§ **The problem**
A single number is required: the count of lines in the records below that contain the word "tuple".

Data records
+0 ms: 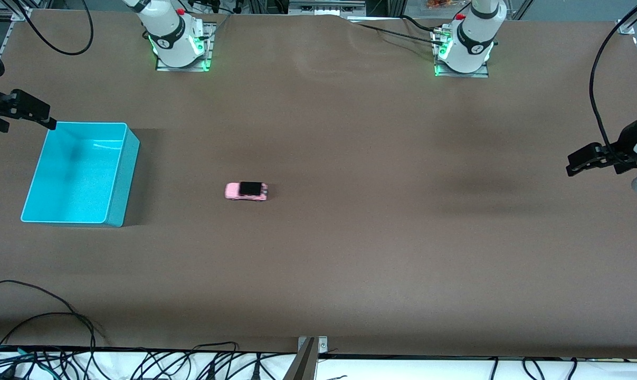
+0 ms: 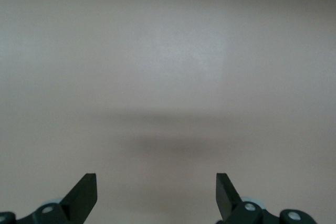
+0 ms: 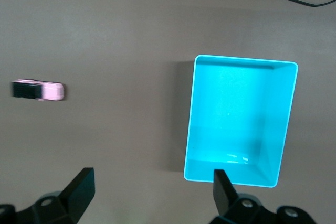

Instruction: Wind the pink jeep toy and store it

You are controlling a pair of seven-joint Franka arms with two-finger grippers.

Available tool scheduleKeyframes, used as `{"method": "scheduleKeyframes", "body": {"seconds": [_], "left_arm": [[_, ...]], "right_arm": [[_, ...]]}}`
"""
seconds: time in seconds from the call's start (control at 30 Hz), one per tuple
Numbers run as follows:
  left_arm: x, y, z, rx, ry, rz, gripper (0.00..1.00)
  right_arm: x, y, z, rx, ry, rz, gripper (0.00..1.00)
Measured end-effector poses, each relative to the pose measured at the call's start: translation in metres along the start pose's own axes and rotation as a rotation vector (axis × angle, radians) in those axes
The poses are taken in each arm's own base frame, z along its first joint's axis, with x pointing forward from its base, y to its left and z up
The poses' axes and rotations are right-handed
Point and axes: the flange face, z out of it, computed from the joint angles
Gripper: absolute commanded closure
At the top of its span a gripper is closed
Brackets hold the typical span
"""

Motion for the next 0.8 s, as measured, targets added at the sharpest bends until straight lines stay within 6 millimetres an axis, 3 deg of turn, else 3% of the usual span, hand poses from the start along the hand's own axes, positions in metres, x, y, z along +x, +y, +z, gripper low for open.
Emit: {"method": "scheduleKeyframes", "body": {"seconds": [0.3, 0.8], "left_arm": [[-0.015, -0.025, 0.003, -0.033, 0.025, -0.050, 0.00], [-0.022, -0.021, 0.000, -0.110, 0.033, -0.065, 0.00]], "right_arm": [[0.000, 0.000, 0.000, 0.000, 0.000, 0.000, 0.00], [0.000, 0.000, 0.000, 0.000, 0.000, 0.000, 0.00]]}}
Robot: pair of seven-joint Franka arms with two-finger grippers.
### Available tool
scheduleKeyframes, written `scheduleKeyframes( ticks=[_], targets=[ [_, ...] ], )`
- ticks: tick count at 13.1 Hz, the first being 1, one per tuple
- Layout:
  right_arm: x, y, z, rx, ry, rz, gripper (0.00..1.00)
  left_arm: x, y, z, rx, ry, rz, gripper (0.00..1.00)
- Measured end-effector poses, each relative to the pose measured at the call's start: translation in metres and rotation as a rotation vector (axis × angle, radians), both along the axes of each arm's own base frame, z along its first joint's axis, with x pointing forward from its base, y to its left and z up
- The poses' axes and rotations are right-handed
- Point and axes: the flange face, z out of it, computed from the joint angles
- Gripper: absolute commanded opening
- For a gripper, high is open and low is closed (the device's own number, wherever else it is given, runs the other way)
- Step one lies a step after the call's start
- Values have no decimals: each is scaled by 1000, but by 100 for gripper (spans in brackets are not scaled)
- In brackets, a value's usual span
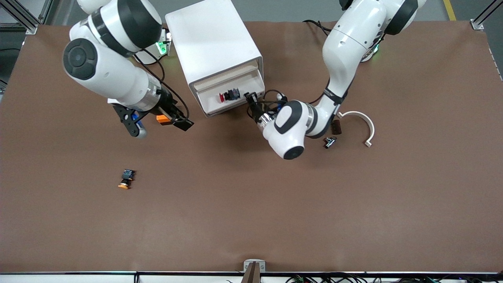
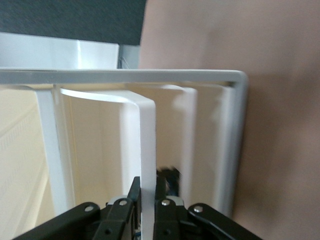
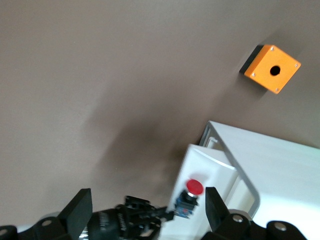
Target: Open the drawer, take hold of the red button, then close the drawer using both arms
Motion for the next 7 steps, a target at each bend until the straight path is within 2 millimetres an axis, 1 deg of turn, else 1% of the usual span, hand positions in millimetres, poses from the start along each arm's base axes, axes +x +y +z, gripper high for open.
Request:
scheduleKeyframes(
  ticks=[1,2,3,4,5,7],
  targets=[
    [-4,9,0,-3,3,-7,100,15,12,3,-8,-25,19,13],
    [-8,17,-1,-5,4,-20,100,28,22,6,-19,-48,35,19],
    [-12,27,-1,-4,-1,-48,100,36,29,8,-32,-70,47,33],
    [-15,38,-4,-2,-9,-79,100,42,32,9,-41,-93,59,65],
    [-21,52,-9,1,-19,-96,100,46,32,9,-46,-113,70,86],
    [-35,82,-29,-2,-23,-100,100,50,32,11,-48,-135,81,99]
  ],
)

§ **Result**
2